CUDA kernel converging to CPU double result thought G80 is single precision?

Hi -

I extended the sample SDK reduction code to use floats rather than ints. I am seeing some interesting behavior that I’m hoping someone here can clarify.

I tested the GPU results against a CPU version using float and double. For large arrays (~2^21 or over million) the GPU result agrees more closely to the CPU double precision result than the single precision float.

This behavior threw me for a loop since I thought the 8800 only supported single precision floating point?

Gfx card: 8800 GTX
OS: Windows XP
IDE: VisualStudio 2005

The CPU “single” precision and GPU single precision are not exactly the same.
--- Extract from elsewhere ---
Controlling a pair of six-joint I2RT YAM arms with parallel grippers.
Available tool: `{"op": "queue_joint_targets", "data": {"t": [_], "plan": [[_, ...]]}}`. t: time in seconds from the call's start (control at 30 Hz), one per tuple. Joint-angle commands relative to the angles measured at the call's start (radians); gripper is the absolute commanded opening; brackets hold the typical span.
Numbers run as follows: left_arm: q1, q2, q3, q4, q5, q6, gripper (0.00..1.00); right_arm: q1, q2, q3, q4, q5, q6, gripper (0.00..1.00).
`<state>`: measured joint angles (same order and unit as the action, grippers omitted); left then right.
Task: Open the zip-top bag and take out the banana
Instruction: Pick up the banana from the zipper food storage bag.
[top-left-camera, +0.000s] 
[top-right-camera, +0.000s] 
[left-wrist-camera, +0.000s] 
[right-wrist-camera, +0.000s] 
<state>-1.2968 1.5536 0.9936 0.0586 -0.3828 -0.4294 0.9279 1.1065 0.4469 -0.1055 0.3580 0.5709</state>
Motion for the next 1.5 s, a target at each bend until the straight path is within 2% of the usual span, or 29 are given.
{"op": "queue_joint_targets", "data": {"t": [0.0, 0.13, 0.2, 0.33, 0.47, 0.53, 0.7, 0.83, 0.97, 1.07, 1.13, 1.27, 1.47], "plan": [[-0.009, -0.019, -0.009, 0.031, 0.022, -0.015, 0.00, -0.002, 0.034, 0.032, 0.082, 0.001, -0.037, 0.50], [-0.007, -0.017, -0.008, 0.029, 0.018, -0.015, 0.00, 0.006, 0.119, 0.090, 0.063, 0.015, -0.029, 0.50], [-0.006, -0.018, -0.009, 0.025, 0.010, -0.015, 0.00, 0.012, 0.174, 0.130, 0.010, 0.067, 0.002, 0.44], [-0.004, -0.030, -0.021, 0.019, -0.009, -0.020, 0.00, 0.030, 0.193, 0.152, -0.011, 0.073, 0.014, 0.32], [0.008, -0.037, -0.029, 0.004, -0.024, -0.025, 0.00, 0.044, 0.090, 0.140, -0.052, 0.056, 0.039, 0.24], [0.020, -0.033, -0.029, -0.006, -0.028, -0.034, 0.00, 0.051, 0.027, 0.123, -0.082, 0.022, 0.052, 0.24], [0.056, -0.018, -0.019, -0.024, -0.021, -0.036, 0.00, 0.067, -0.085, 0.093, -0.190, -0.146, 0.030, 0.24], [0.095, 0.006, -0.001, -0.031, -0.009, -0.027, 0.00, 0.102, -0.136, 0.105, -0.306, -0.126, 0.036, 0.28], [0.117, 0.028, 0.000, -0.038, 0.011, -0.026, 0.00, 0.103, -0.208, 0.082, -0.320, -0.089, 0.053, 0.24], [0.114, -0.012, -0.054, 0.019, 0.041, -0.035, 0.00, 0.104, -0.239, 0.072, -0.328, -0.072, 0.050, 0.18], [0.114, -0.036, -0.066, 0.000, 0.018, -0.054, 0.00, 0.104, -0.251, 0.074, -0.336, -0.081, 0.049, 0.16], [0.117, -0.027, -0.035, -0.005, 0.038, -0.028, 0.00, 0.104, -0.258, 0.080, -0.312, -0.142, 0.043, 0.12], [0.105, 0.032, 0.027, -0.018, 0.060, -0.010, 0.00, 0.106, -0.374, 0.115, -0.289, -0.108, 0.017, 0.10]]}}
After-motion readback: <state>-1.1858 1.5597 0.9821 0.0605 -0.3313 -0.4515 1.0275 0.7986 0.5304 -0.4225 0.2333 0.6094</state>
CPU floating point registers are 80 bits (unless you’re using SSE) so if the variable you’re accumulating into stays in a register and never gets written out to memory until you’re done adding all the numbers I can see this causing a difference.

GPU:

32 bits + 32 bits = 32 bits

CPU:

80 bits + 32 bits = 80 bits

And also the ordering is surely different and floating point addition doesn’t commute.

Probably you’re just getting lucky that it happens to be closer to the double precision result.

If you want to add up that many numbers in single precision accurately you should use something like the kahan summation algorithm (http://en.wikipedia.org/wiki/Kahan_summation_algorithm) or multiple buckets.

Post your CPU single precision implementation. If you’re just adding the floats to a single precision accumulator in a loop, you will not get the correct result.

Hi Jim,

Yup, that’s exactly what I’m doing:

   float *p = new float[ nSize ];

    double dSumCPU = 0;

    float fSumCPU = 0;

    for( int i=0;i<nSize;i++ )

    {

        p[i] = i;

       fSumCPU += p[i];

        dSumCPU += p[i];

    }

What is the correct code?

Thanks very much!

Daren

Use the double precision accumulator. Or use the Kahan algorithm eelsen mentioned.

Thanks jim and eelsen! I used the Kahan method and now the results agree to 1e-7.

just wandering – are you sure the compiler didn’t optimize the Kahan sum back to an ordinary sum?